Heat pump technology has been utilized for heating, ventilation, and air-conditioning in domestic and industrial sectors in most developed countries of the world. Several potential users view heat pump drying technology as fragile, slow, and high capital intensive when differentiated with conventional dryer. This paper tried to divulge the principles and potentials of heat pump drying technology and the conditions for its optimum use. Also, numerous methods of quantifying performances during heat pump drying as well as the quality of the dried products are highlighted. Obligatory factors for maximizing the capacity and efficiency of a heat pump dryer were recognized. Finally, the erroneous view that heat pump drying is not feasible economically was clarified.

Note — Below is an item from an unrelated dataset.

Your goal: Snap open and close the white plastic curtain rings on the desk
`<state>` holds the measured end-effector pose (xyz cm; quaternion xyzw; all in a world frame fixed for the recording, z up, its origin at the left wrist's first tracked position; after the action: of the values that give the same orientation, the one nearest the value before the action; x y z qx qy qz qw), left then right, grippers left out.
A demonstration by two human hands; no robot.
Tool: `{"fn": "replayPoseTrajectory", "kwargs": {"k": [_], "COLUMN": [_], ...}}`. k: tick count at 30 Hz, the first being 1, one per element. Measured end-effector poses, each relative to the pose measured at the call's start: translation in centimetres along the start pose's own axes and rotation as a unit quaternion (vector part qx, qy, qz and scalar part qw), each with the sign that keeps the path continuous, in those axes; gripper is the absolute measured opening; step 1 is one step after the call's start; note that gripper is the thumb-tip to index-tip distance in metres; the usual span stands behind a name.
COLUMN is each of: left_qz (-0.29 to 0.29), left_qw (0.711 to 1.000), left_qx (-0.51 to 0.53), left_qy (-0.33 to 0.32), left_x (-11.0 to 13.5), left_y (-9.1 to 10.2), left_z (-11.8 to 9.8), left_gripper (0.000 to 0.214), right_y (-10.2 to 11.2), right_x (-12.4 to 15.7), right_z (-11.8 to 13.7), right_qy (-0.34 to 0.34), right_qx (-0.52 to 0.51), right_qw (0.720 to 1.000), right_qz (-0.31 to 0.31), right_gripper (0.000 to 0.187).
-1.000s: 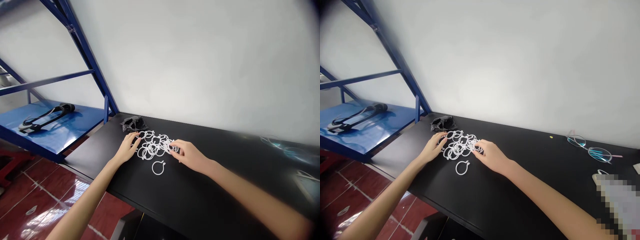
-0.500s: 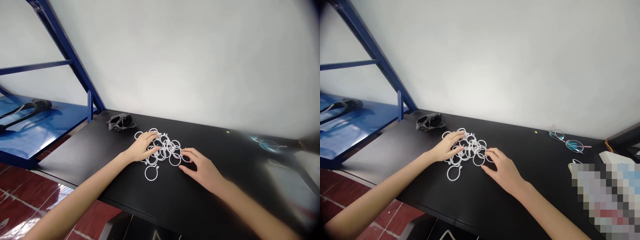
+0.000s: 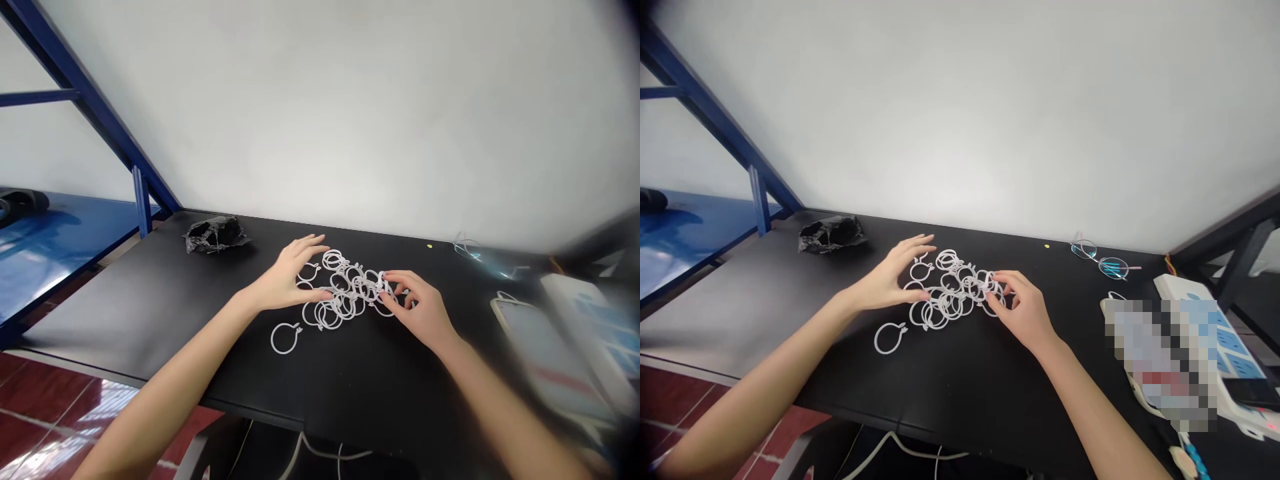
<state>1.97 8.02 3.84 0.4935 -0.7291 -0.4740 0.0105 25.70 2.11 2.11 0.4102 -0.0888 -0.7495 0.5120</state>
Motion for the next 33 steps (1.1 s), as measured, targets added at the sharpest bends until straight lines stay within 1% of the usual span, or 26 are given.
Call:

Consumers, in a bid to have healthier and additional natural foodstuffs, have been motivated to extend their daily intake of fruits and vegetables because their nutritional values as suppliers of vitamins, minerals, fiber, and low fat are well recognized. However, the water content of most fruits and vegetables is higher than 80%, which limits their shelf-life and makes them more susceptible to storage and transport problems. Vegetables and fruits can be made more acceptable to consumers by drying. In addition, there is market for dehydrated fruits and vegetables which increases the importance of drying for most of the countries worldwide. Although drying is an energy intensive operation, it is highly very indispensable.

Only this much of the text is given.